◆ Aim of the task
What does the data read, word for word, from the line containing "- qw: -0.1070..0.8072" through its final line? Give those lines only.
[Start of Attachment]
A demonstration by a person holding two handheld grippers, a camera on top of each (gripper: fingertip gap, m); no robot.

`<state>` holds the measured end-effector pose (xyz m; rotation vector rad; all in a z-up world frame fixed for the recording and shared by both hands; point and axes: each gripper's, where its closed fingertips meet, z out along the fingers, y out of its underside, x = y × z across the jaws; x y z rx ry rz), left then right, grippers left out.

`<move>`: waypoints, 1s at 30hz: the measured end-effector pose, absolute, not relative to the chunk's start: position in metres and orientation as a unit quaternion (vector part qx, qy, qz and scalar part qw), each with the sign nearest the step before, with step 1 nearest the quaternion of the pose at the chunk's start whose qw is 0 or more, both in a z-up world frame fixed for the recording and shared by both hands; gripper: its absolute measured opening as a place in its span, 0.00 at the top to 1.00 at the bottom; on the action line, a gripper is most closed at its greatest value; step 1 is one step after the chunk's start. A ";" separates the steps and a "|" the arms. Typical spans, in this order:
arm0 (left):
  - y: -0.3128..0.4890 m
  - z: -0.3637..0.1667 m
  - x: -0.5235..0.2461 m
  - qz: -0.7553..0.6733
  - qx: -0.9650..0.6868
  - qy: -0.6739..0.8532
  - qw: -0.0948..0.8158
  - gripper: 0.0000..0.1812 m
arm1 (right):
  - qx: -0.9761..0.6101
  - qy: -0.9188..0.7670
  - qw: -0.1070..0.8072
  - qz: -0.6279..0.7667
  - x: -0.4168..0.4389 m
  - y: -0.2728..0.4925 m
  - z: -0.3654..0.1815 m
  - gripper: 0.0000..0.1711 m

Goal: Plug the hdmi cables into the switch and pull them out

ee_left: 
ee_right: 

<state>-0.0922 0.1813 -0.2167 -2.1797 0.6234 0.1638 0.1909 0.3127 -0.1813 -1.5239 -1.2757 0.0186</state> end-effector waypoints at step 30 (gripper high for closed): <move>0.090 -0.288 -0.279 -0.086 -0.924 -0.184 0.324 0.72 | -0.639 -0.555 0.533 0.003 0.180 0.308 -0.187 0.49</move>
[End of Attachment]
◆ Answer to this task
  - qw: -0.1070..0.8072
  - qz: -0.6279..0.7667
  - x: -0.4168..0.4389 m
  - y: -0.2728..0.4925 m
  - z: -0.3654..0.1815 m
  - gripper: 0.0000..0.1711 m

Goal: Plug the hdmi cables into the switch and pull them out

ee_left: 
ee_right: 

<state>-0.0922 0.1813 -0.2167 -2.1797 0.6234 0.1638 0.1909 0.3127 -0.1813 -1.5239 -1.2757 0.0186</state> end-effector waypoints at step 30 (gripper high for closed): <move>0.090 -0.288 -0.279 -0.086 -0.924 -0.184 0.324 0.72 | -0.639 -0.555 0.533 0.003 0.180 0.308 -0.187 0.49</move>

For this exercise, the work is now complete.